This is the third post of this section and I’m so excited! First of all, I have never been in the military but I respect anyone who is active duty, reserve or separated military. I have always been awed by regular military; you know those gun-hoe GI Joe types who rush into a room filled with hostiles and blow the ever-living crap out of everything? Movies like Rambo (Sylvester Stallone), Commando (Arnold Schwarzenegger), Navy SEALS (Charlie Sheen), Delta Force (Chuck Norris) and Heatbreak Ridge (Clint Eastwood) come to mind.

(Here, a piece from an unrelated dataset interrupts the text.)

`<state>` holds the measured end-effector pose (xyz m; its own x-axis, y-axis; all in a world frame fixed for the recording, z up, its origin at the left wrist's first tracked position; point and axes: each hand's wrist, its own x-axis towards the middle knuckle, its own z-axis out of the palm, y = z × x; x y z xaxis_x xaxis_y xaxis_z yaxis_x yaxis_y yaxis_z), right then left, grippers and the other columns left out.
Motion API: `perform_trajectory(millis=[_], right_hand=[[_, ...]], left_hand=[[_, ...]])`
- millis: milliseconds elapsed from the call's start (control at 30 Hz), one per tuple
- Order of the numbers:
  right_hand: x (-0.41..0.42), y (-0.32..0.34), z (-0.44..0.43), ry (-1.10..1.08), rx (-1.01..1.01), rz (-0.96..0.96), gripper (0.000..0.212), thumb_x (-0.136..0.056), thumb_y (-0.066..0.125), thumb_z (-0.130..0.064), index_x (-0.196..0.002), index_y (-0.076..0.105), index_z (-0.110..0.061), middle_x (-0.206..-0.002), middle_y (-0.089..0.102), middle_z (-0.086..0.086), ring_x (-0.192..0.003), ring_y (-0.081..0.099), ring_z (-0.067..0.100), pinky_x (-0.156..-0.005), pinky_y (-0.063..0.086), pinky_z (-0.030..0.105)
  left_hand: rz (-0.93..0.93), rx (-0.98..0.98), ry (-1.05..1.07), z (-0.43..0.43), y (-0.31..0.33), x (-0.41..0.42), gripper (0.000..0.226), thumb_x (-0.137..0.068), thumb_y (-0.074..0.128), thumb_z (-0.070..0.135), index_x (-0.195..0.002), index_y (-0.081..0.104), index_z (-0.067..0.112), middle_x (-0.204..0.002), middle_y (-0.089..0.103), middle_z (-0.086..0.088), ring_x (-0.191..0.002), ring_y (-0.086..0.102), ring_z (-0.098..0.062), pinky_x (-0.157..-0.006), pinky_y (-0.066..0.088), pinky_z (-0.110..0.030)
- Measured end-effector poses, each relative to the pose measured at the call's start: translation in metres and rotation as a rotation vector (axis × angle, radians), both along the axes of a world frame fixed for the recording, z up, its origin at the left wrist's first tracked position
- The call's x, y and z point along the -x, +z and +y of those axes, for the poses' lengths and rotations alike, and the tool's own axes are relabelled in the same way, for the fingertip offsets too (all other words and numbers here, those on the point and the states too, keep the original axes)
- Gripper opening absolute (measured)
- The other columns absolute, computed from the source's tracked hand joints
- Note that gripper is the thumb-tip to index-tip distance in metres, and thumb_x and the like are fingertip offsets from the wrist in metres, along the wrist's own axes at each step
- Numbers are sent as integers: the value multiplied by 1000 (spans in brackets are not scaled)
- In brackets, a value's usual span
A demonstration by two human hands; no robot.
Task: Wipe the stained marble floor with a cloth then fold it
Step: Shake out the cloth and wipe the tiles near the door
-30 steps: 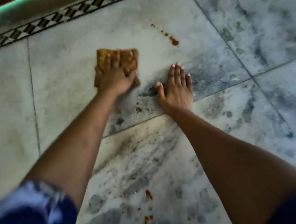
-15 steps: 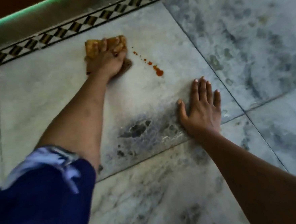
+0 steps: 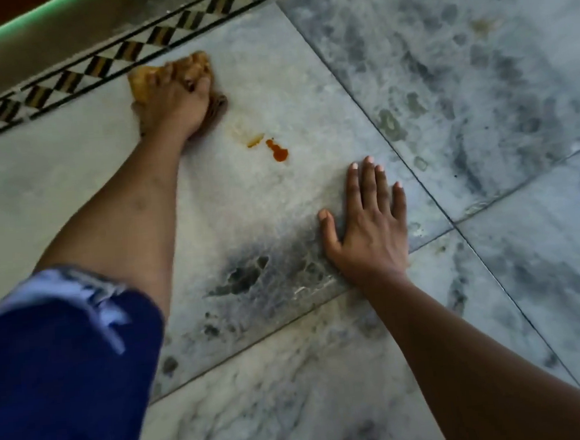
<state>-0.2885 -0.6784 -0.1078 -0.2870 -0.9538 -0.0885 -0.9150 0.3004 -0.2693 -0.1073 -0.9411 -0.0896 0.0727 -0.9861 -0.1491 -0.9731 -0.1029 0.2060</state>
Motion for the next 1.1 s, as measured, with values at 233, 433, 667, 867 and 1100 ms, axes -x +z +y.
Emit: perform_trajectory(millis=[233,433,667,867,1100], right_hand=[[0,1,0,0,19,-12,76,-92,25,-52,-150,1,-11,-159,-4,11,-146,-5,22,-118,-6,42],[0,-2,0,-2,30,-10,76,-92,23,-54,-150,0,-11,-159,-5,10,-146,-6,22,-118,-6,42],[-1,-2,1,-5,39,-13,75,-92,21,-53,-150,-2,-11,-159,-6,10,-146,-9,20,-117,-9,40],[0,-1,1,-6,27,-24,75,-92,21,-53,-150,-3,-11,-158,-7,10,-146,-10,21,-118,-9,41],[0,-2,0,-6,21,-17,76,-92,21,-53,-150,-4,-12,-158,-9,10,-146,-11,21,-117,-10,42]], left_hand=[[-32,82,-501,81,-9,21,54,-93,28,53,-145,16,45,-158,10,12,-145,6,-11,-114,3,-48],[29,30,-109,33,-2,-36,55,-95,32,52,-146,24,35,-157,19,5,-144,16,-19,-116,12,-42],[304,-67,-45,22,7,45,57,-89,38,54,-141,40,28,-150,35,-8,-136,32,-32,-113,23,-39],[165,-87,-468,94,0,-18,50,-95,33,50,-143,22,44,-157,10,14,-144,3,-6,-115,0,-41],[151,-58,-253,65,-3,72,58,-93,30,53,-147,23,33,-159,7,5,-145,4,-14,-115,0,-43]])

It was only during recent years that I have actually started reading books about Special Forces and have personally met members of some of America’s elite Special Forces units that I have gained an absolute amazing respect for these men. I say “men” because, as of yet in America, women are not allowed to enter into a Special Forces unit. See my post: “Women in the Military: Should GI Jane Become a Reality?” to get a better picture of what I mean.
In the ensuing posts, I will give a profile of Special Forces groups throughout the world, describe their history and list a bunch of mind-blowing stuff they’ve done.

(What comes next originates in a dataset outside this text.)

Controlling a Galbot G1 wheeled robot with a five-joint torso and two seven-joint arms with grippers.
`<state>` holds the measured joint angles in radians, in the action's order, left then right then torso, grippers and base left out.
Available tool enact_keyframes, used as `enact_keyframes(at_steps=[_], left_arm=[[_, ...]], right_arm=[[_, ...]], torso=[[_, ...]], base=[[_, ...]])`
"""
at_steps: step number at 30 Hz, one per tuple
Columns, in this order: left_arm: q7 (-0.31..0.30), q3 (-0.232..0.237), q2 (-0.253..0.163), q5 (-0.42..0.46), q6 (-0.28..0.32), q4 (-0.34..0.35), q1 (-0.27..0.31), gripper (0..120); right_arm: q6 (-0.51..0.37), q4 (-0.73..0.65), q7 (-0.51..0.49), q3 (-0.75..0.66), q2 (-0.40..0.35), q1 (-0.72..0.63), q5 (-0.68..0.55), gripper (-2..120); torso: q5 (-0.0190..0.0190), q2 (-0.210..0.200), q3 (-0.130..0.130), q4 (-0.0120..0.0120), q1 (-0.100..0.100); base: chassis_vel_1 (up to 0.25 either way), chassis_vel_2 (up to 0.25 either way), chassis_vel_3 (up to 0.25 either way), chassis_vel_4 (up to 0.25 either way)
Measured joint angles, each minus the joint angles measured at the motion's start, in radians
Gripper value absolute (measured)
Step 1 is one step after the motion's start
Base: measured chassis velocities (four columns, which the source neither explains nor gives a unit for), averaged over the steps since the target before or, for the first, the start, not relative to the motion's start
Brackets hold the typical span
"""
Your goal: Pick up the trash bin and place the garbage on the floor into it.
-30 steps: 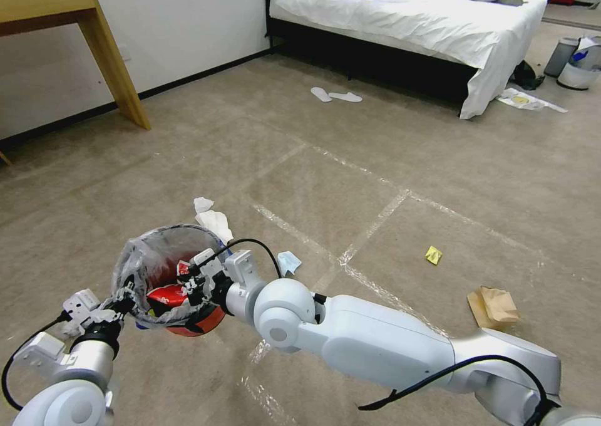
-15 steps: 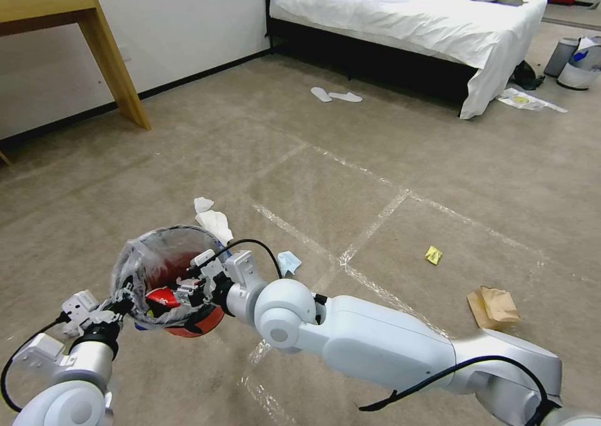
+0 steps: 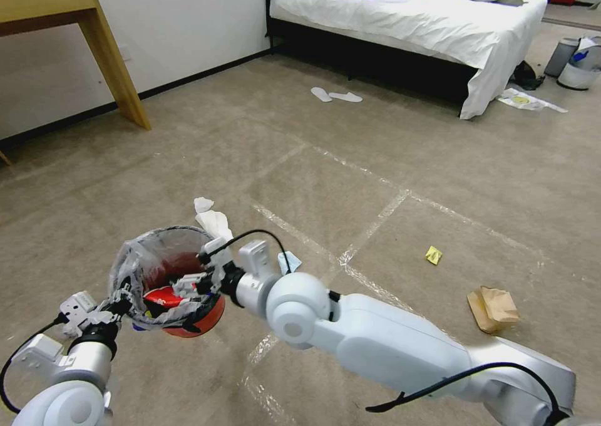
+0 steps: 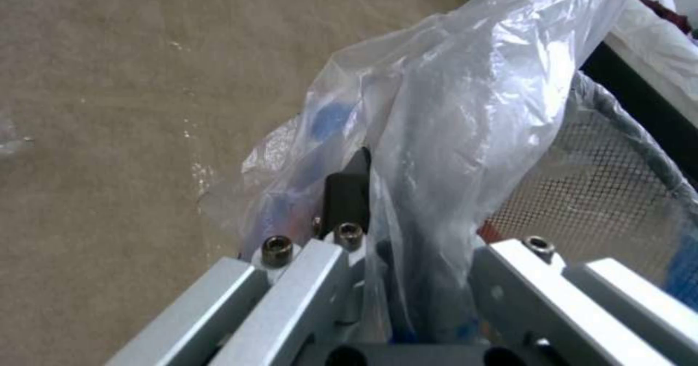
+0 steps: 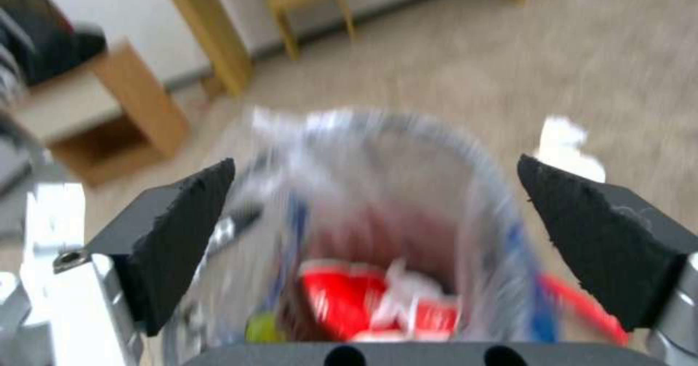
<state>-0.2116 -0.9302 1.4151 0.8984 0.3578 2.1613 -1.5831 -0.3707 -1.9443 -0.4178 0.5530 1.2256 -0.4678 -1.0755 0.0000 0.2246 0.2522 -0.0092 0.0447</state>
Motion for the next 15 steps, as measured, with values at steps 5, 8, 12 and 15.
enact_keyframes(at_steps=[5,8,12,15], left_arm=[[0.000,-0.023,-0.004,-0.009,-0.004,0.001,-0.002,4],[-0.001,-0.035,-0.006,-0.010,-0.005,0.002,-0.003,4],[-0.005,-0.055,-0.009,-0.022,-0.005,-0.006,-0.003,4],[-0.015,-0.076,-0.008,-0.034,-0.001,-0.015,-0.003,4]], right_arm=[[0.214,-0.009,0.136,-0.134,-0.048,-0.067,0.112,100],[0.316,-0.001,0.202,-0.206,-0.079,-0.111,0.205,100],[0.428,-0.007,0.248,-0.310,-0.121,-0.186,0.322,100],[0.514,-0.024,0.291,-0.441,-0.161,-0.289,0.411,100]], torso=[[0.0001,0.000,0.000,0.0001,0.000],[0.0002,0.000,0.000,0.0002,0.000],[0.0003,0.000,0.000,-0.0002,0.000],[0.0001,0.000,0.000,0.0003,0.000]], base=[[0.000,0.000,0.000,0.000],[0.000,0.000,0.000,0.000],[0.000,0.000,0.000,0.000],[0.000,0.000,0.000,0.000]])
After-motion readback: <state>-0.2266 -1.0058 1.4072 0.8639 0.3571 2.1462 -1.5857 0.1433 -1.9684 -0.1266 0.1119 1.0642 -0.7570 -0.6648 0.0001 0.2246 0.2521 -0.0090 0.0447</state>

If you don’t know yet, Special Forces and Special Operations Forces are military components who are specially trained, drilled and educated to carry out un-traditional operations. Special Forces began in the early part of the 1900s, with a large expansion during WWII. This was a time when “every major army involved in the fighting” fashioned elite units who were loyal to special operations behind enemy lines.
Varying by country, Special Forces may execute some of these wicked, bad-to-the-bone ops: airborne missions, counter-insurgency, counter-terrorism, foreign interior resistance, clandestine operations, targeted warfare, hostage recovery, high-value targets/man-hunting, surveillance/reconnaissance missions, mobility ops and un-traditional combat 1.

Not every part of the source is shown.